Introduction
500 Horizontal Profile
1.6 Multivariate analysis
1.6.2 The Unscrambler
The Unscrambler {CAMO 1994) is a commercial software package that was used in this work to perform multivariate analysis on spectra obtained using energy dispersive diffraction techniques on bone phantoms. The package contains a number of analytical methods for the analysis of sets of data to find internal relationships within the data. In this study the Unscrambler was used to do two things.
1. Establish the regression relationships between two sets of data. The program achieves this by using two sets of known data consisting of X-variables and Y- variables called a training or calibration set. The X data consists of a number of objects with each object containing a number of variables. In this study an object is a measured diffraction spectrum and the variables are the momentum transfer values in that spectrum. The Y data are quantities that are related to a given spectrum so must therefore contain the same number of objects with each object having the number of variables chosen to be modelled. A single variable model may be the bone mineral content represented in the spectrum, a two variable model could be the bone content and marrow content. A three variable model could be the addition of cortical thickness and a four variable model the further addition of soft tissue thickness surrounding the bone. However many variables we choose to model we have
X-variables + Y-variables => model
2. The Unscrambler is used to predict unknown values of the Y-variables from new X-variables and the model previously created, i.e. the prediction process is
X-variables + model => Y-variables
The method of modelling used to perform the above is PLSR as described in section 1.6.1.1. The PLSR method performs a simultaneous and interdependent principal component analysis in both the X and Y matrices in such a way that the information in the Y-matrix is used as a guide for the optimal data reduction of the X-matrix. This method was chosen because it handles several co-varying Y-variables better than principal component regression or multiple linear regression. The Unscrambler has two PLS algorithms, PLSl which handles only one Y-variable at a time and PLS2 which is used for handling several Y-variables simultaneously.
Once the principal components are found they are stored in a T matrix with which the regression is performed on Y. The T-variables are given the term scores which express the relation between objects. Each column in the T matrix corresponds to one principal component (PC) and each row corresponds to each object in the X-data. The scores in the matrix indicate which objects are responsible for most of the variation in the data set or, scores are a measure of how much of a particular PC is present in a particular object.
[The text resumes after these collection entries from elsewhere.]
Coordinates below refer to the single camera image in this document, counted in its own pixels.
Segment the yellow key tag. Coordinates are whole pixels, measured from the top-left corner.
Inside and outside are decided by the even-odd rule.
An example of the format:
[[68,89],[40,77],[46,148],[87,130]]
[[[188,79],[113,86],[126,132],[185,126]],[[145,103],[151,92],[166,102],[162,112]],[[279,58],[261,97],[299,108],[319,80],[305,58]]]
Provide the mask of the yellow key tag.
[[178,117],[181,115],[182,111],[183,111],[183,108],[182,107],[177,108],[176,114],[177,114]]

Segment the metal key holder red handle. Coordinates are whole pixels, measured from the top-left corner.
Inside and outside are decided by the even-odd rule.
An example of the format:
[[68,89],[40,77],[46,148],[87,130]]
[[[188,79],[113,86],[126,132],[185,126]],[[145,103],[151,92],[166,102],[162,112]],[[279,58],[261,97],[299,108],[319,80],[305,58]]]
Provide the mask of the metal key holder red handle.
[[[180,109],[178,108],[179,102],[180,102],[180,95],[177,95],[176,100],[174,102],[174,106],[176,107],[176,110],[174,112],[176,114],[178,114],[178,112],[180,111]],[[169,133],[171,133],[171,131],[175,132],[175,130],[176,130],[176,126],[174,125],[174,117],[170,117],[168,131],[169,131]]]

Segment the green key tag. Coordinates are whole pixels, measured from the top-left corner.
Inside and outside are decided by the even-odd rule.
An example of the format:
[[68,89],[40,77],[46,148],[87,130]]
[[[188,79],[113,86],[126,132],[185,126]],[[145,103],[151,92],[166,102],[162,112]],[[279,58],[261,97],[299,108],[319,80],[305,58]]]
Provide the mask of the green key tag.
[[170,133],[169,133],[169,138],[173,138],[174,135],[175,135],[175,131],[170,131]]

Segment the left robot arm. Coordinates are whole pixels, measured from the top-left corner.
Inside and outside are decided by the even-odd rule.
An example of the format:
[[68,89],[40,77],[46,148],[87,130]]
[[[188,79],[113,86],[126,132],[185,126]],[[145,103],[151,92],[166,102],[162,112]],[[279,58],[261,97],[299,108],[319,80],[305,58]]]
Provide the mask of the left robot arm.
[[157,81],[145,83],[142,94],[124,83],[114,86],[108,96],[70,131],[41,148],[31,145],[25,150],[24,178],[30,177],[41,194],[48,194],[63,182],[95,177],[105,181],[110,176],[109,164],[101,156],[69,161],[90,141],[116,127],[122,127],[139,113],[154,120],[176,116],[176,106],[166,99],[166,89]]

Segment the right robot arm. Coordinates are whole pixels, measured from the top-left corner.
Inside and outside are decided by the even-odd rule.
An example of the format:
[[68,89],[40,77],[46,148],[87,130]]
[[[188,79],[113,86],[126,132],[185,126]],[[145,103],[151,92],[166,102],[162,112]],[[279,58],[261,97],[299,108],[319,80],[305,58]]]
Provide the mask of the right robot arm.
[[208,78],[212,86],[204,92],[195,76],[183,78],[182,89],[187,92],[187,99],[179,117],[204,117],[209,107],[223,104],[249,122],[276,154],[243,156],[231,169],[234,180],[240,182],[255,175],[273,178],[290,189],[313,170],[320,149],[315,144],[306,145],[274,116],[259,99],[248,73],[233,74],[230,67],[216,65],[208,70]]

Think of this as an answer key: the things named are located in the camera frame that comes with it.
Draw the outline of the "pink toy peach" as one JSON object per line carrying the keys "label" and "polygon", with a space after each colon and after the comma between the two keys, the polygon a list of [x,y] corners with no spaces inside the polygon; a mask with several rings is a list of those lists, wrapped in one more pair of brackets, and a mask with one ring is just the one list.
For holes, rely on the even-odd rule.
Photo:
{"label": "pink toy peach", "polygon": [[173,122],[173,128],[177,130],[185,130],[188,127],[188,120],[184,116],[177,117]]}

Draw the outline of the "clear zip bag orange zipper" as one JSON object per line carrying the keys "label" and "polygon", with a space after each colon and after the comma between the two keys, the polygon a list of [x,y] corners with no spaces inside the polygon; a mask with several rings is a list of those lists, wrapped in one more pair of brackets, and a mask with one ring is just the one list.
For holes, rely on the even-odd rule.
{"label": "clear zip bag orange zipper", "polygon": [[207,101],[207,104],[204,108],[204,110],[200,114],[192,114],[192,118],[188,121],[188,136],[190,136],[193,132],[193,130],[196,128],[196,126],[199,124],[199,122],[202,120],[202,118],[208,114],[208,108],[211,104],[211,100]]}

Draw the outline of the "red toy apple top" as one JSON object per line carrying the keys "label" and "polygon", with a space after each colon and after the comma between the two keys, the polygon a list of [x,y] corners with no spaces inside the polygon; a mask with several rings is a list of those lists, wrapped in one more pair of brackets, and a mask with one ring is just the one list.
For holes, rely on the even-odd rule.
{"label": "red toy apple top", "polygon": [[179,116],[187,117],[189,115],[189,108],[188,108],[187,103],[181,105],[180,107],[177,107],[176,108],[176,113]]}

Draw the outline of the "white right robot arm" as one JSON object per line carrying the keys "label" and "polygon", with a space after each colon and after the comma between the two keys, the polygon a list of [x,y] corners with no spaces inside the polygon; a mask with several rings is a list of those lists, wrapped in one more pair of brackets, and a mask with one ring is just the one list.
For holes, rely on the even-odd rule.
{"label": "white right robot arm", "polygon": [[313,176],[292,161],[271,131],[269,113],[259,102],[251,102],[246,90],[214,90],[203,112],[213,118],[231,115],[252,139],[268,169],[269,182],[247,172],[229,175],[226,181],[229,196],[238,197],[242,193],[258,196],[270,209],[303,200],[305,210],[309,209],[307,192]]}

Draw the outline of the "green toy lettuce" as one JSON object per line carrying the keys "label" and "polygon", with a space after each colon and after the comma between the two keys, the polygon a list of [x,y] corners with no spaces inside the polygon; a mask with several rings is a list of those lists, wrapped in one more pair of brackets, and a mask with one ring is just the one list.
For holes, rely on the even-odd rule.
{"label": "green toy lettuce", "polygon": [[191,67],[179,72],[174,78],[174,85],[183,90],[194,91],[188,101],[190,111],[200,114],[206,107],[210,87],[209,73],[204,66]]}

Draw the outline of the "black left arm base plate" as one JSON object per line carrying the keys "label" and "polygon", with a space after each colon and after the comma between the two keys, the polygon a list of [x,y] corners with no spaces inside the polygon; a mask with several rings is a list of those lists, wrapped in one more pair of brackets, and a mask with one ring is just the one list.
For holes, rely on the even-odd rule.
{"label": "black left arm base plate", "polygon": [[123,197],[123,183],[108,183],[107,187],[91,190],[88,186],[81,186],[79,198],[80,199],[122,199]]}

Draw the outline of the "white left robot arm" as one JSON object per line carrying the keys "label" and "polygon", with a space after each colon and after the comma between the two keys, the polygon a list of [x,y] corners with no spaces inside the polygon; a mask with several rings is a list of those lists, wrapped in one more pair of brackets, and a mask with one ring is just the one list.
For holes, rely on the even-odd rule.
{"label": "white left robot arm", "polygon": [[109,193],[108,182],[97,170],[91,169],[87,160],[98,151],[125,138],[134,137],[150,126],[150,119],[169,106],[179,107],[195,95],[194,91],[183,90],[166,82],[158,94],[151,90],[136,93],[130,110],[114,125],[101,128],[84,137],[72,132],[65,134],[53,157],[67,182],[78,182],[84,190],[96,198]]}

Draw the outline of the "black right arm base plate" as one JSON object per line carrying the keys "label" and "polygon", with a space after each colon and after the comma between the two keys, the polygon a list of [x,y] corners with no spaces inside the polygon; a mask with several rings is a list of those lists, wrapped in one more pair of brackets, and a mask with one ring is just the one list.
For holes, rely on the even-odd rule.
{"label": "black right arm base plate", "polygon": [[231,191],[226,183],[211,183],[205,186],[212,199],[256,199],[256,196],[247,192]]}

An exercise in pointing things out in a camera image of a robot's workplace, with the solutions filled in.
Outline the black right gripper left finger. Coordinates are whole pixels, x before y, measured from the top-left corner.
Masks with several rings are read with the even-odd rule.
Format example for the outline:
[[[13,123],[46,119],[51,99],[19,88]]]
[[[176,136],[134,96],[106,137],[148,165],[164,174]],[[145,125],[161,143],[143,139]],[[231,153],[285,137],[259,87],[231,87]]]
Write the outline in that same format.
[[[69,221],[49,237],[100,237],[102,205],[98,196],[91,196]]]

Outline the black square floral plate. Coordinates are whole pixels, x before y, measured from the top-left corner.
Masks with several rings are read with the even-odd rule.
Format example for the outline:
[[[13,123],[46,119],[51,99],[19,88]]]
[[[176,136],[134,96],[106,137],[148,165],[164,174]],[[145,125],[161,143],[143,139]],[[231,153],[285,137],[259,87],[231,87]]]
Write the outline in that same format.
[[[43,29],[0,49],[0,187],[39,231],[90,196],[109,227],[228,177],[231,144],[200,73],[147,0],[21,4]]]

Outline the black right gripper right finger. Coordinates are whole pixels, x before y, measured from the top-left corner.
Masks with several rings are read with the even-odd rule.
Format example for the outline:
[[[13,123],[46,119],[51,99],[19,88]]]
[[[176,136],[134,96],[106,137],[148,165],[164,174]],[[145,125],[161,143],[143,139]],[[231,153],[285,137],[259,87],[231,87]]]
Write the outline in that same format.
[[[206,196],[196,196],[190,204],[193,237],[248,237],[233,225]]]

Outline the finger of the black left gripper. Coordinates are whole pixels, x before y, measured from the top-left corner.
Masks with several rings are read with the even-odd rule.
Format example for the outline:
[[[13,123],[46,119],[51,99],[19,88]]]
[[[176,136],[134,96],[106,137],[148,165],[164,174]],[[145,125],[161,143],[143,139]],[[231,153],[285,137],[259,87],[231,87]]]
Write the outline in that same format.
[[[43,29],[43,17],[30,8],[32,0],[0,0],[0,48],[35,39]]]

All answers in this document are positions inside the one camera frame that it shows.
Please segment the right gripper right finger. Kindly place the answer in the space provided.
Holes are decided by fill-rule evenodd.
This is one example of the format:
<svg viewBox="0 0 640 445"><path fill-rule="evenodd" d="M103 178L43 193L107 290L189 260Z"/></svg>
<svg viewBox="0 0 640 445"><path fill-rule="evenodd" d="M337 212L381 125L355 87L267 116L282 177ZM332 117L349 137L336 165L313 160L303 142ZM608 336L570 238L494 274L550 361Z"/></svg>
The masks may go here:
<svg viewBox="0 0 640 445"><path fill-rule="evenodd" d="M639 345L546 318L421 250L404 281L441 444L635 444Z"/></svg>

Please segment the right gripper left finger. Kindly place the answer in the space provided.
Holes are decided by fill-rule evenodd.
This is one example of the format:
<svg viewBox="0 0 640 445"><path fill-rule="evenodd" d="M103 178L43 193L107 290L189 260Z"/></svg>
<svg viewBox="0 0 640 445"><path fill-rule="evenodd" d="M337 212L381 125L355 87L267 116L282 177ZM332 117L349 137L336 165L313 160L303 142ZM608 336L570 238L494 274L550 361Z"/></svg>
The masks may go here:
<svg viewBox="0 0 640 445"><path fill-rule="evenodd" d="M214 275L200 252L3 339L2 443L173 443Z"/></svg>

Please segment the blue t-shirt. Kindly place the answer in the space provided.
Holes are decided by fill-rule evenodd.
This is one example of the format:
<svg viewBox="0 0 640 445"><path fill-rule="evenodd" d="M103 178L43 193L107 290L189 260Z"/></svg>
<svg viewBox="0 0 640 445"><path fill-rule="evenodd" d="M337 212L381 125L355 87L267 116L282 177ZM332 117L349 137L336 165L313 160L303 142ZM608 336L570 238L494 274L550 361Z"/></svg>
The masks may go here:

A variable called the loading, expresses the relationship between individual variables and the principal components i.e. they tell you which variables are dominantly influencing the model. Loadings are the regression coefficients of each variable to each PC and are stored in matrices P and Q which are computed by the program as a result of the regression of X to T and Y to T respectively. The Q matrix has one line per PC and each line has one element per Y-variable. When the model is used for prediction purposes the values of the predicted Y variables (Ypred )are computed from
Ypred = TQ +Ycentre
where Ycentre is the mean value of the known Y-variables in the calibration set
The X and Y residuals (or residual variance) are the differences between the measured and modelled X and Y data and represent the data that cannot be included in the model or how much of the variation in the data that is unexplained. The residuals are stored in E and F matrices respectively. The residuals serve as a valuable validation function in the modelling procedure. The model is validated to obtain a measure of how good it is and how accurate future predictions made from the model will be. In the Unscrambler the validation process is carried out during calibration and the procedure used in this study is one called cross validation. Cross validation can be used when the
Chapter one Introduction
calibration set is large and representative of the future predictions to be made. A series of calibrations is made with different subsets of the calibration objects used as validation objects which in effect allows the calibration model to be tested against real test objects. During the calibration process, the residuals are computed for each PC both for the calibration and validation objects. The optimal number of PC’s to use in the model and hence future predictions is the number that gives the smallest residuals.
Another useful measure the Unscrambler computes is the root mean square error of prediction (RMSEP) which is an expression of the expected error in a predicted Y value. The RMSEP is defined as the square root of the average of squared differences between predicted and measured Y-variables (or the square root of the residual Y variance) and is calculated from the validation objects used in the cross validation procedure during calibration. The predicted values given by the Unscrambler are as an absolute value ± a deviation which is calculated using an empirical formula based on the X and Y residual variances.